WORK ORDER: Word for word, restate the entries below from their first line through the line that contains "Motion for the".

Start of DATASET CONTENT

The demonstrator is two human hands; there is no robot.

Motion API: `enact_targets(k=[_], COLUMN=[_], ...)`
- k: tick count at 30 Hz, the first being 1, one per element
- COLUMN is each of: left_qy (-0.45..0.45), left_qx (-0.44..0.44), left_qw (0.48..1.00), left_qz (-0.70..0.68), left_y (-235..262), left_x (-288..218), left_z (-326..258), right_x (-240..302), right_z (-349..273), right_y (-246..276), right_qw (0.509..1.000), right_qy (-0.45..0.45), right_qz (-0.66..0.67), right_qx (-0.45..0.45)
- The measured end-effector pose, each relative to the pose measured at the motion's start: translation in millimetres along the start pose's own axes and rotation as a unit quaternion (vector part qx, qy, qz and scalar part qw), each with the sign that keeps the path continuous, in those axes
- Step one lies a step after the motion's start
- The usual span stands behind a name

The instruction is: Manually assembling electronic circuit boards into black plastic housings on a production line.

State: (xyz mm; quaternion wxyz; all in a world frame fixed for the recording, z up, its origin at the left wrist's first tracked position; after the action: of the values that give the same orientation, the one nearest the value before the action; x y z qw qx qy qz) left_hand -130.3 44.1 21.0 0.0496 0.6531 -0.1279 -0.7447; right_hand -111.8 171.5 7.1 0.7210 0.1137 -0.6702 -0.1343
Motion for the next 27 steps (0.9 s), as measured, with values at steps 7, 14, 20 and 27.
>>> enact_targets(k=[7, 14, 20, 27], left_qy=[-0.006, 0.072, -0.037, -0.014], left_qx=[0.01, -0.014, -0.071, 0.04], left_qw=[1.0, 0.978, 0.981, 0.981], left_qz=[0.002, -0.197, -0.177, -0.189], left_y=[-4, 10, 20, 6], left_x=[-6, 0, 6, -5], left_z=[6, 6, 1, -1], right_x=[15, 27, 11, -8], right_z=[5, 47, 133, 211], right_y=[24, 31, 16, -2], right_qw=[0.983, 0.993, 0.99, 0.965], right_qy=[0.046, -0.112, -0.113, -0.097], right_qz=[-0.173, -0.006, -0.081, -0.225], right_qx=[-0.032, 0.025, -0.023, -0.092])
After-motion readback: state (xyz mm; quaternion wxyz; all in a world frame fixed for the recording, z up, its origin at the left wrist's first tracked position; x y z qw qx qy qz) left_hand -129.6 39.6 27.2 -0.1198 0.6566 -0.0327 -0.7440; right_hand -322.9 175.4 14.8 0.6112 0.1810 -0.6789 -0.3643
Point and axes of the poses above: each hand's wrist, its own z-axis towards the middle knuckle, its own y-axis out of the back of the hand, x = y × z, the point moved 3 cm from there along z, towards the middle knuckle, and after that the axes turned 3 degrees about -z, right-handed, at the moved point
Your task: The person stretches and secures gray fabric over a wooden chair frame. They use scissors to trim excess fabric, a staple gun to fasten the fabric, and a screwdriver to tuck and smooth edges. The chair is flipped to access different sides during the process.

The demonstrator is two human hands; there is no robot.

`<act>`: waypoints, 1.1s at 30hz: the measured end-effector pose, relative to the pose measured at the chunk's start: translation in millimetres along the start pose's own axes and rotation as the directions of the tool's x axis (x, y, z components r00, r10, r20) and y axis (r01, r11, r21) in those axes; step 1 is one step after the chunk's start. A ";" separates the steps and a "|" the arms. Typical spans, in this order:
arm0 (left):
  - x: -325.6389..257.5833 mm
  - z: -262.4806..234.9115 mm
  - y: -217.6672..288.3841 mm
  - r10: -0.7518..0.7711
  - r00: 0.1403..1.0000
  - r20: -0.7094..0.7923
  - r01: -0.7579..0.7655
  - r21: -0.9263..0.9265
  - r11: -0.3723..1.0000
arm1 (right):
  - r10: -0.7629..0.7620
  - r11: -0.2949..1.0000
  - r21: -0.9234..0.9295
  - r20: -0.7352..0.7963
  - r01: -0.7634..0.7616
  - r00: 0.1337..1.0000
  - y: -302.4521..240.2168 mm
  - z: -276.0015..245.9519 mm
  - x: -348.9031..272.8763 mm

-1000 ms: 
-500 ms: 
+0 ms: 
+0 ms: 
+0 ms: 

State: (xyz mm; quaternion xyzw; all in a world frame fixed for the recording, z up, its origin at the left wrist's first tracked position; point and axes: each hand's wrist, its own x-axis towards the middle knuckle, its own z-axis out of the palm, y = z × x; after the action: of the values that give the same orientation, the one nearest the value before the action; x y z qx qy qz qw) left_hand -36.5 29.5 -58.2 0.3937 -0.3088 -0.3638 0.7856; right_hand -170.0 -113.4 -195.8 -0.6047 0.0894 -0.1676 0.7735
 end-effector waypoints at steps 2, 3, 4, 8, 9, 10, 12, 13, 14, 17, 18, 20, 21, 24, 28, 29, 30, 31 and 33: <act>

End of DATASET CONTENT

TASK RESULT:
The demonstrator is two human hands; there is no robot.

Motion API: `enact_targets(k=[_], COLUMN=[_], ...)`
- k: tick count at 30 Hz, the first being 1, one per element
- COLUMN is each of: left_qy (-0.45..0.45), left_qx (-0.44..0.44), left_qw (0.48..1.00), left_qz (-0.70..0.68), left_y (-235..262), left_x (-288..218), left_z (-326..258), right_x (-240..302), right_z (-349..273), right_y (-246..276), right_qw (0.509..1.000), right_qy (-0.45..0.45), right_qz (-0.66..0.67), right_qx (-0.45..0.45)
- The measured end-effector pose, each relative to the pose measured at the motion's start: translation in millimetres along the start pose's own axes and rotation as a unit quaternion (vector part qx, qy, qz and scalar part qw), each with the sign that keeps the path continuous, in those axes
- Step one lies a step after the motion's start
- The usual span stands behind a name

The instruction is: Manually assembling electronic circuit boards into black plastic housings on a production line.

State: (xyz mm; quaternion wxyz; all in a world frame fixed for the recording, z up, its origin at the left wrist's first tracked position; after the action: of the values that give the same orientation, the one nearest the value before the action; x y z qw qx qy qz) left_hand -130.3 44.1 21.0 0.0496 0.6531 -0.1279 -0.7447; right_hand -111.8 171.5 7.1 0.7210 0.1137 -0.6702 -0.1343
Motion for the next 27 steps (0.9 s), as measured, with values at steps 7, 14, 20 and 27.

There is no more to the output.